Instructions for the task - Write out the following listing's lines from the one with "A page of spatial" to the one with "frame, it would be much appreciated.", exactly, with both included and no others.

Data to examine -
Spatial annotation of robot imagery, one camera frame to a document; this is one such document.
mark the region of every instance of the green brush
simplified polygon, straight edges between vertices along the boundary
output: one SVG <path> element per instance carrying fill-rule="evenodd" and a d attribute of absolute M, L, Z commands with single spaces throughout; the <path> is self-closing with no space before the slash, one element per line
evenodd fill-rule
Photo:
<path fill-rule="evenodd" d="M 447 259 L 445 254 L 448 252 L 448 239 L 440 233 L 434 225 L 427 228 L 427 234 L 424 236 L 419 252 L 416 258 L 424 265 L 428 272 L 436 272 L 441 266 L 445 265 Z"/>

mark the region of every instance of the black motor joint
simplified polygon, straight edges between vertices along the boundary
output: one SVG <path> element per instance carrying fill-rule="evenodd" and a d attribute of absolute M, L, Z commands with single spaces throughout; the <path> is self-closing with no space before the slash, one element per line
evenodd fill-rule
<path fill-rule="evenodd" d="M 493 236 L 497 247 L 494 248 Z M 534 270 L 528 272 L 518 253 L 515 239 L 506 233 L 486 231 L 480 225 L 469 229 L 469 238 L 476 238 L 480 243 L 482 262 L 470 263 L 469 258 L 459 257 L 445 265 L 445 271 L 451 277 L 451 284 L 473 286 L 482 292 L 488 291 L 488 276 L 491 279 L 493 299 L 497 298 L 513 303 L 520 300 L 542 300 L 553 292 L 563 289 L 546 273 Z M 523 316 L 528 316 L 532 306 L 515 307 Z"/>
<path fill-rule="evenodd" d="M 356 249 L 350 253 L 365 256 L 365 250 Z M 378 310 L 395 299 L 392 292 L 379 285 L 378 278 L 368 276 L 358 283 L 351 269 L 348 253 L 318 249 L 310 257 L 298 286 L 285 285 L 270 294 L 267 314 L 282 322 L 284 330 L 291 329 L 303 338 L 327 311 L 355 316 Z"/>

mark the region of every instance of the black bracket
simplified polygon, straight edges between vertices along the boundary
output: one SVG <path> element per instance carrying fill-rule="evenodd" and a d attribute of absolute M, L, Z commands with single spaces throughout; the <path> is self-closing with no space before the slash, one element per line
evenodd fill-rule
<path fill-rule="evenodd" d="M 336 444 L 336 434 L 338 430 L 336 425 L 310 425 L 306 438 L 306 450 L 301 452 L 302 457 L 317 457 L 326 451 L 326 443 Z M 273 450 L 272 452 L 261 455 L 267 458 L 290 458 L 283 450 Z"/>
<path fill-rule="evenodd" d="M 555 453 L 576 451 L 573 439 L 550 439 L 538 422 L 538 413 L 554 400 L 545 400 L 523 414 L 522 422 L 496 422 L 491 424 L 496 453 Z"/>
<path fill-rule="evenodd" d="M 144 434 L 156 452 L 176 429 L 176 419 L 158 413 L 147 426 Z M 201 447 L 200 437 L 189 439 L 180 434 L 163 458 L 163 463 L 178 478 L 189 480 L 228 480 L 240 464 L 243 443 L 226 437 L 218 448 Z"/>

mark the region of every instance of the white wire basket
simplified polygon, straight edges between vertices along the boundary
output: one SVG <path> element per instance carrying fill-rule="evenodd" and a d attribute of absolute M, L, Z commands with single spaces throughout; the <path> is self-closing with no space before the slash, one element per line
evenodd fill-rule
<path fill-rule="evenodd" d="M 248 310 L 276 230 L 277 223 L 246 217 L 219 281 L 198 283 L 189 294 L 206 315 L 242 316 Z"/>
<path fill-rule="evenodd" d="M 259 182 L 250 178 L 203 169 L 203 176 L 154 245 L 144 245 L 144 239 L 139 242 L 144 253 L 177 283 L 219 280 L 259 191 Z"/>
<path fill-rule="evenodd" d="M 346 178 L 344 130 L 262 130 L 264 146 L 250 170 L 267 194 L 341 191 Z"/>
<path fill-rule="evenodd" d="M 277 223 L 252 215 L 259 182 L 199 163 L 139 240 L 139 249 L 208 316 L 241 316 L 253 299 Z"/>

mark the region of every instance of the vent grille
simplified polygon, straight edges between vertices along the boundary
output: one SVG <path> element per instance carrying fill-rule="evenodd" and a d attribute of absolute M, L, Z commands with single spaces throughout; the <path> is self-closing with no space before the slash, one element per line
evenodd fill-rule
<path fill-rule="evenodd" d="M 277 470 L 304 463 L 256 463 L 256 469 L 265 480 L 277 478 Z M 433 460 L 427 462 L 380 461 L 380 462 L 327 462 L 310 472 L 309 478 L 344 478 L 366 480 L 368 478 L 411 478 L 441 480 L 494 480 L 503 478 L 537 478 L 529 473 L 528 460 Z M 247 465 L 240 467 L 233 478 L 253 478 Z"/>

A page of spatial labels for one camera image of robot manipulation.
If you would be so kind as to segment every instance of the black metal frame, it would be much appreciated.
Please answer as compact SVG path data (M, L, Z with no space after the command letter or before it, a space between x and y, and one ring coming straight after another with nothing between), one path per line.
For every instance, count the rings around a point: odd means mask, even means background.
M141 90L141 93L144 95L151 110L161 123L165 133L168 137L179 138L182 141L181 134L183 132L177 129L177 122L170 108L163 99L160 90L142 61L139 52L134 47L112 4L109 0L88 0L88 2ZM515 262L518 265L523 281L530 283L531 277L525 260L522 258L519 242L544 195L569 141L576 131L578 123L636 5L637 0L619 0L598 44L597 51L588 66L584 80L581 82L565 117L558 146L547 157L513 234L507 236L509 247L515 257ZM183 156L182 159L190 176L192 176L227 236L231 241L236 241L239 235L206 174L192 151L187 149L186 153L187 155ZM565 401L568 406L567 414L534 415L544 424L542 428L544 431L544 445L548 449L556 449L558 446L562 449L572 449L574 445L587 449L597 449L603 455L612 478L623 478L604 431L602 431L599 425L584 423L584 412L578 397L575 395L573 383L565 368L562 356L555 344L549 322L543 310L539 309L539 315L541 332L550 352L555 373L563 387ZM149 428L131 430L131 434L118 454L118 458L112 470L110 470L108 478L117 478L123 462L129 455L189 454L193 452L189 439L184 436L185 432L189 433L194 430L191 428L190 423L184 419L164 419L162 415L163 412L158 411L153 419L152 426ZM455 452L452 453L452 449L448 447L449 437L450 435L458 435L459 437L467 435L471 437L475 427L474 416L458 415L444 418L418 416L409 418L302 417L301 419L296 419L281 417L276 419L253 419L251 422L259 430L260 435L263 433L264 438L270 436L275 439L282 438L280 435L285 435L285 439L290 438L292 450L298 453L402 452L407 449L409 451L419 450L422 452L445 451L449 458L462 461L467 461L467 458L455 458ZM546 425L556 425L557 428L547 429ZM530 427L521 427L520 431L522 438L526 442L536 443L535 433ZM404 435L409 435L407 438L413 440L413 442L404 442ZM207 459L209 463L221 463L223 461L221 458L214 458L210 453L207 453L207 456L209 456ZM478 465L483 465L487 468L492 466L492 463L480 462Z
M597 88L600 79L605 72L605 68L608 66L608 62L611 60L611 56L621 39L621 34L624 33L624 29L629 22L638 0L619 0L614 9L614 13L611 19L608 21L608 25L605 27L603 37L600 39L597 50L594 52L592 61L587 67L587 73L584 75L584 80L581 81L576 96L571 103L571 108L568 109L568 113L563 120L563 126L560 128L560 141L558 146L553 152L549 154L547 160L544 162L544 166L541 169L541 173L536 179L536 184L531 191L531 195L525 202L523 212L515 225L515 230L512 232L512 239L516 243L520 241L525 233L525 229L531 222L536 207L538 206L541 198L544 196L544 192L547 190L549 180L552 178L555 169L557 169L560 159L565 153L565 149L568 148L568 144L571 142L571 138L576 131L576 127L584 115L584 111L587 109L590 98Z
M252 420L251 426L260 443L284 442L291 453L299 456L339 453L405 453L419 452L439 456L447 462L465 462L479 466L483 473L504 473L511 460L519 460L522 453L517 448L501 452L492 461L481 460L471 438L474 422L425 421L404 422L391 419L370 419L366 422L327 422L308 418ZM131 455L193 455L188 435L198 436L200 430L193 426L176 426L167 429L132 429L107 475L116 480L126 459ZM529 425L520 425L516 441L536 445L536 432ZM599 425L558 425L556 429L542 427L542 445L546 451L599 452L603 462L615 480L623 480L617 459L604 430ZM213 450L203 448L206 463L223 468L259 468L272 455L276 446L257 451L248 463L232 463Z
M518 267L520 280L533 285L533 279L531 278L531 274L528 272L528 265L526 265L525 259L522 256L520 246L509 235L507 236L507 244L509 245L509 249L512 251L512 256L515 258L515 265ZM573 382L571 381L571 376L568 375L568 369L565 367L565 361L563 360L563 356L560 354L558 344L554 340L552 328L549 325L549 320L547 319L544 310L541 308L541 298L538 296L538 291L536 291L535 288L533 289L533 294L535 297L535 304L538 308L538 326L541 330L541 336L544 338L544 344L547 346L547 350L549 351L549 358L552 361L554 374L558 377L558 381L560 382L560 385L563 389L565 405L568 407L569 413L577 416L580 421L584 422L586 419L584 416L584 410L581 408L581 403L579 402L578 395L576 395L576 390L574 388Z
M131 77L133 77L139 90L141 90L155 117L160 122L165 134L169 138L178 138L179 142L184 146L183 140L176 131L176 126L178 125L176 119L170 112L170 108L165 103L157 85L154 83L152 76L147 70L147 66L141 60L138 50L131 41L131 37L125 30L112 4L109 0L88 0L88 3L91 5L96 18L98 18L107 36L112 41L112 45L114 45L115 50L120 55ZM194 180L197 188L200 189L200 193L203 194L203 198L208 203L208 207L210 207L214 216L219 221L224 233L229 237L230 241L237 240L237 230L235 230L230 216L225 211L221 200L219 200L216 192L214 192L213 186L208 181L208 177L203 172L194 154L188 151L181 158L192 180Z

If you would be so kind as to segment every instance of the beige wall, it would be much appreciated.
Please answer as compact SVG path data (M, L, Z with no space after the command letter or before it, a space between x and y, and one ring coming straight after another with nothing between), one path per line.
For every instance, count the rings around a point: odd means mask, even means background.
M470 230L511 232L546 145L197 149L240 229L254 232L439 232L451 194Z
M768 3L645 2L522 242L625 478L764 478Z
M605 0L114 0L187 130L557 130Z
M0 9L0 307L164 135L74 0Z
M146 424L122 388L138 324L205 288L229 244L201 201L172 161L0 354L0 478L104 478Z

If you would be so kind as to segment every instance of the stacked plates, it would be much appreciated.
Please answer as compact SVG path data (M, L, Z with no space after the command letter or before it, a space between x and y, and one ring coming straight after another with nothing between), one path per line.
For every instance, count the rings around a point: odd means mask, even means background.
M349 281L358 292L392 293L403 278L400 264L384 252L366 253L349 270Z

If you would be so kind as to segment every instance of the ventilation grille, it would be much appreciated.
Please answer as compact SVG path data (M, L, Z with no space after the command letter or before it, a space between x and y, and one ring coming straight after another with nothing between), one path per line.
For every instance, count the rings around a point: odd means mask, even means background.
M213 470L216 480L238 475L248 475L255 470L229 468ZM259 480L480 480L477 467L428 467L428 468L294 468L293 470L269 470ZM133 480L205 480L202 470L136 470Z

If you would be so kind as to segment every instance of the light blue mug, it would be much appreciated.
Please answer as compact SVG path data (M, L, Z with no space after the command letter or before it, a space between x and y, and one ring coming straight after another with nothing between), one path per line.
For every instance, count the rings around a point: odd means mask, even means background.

Answer below -
A page of spatial labels for one camera image of robot manipulation.
If you would be so kind as to segment every instance of the black metal frame, it would be much appreciated.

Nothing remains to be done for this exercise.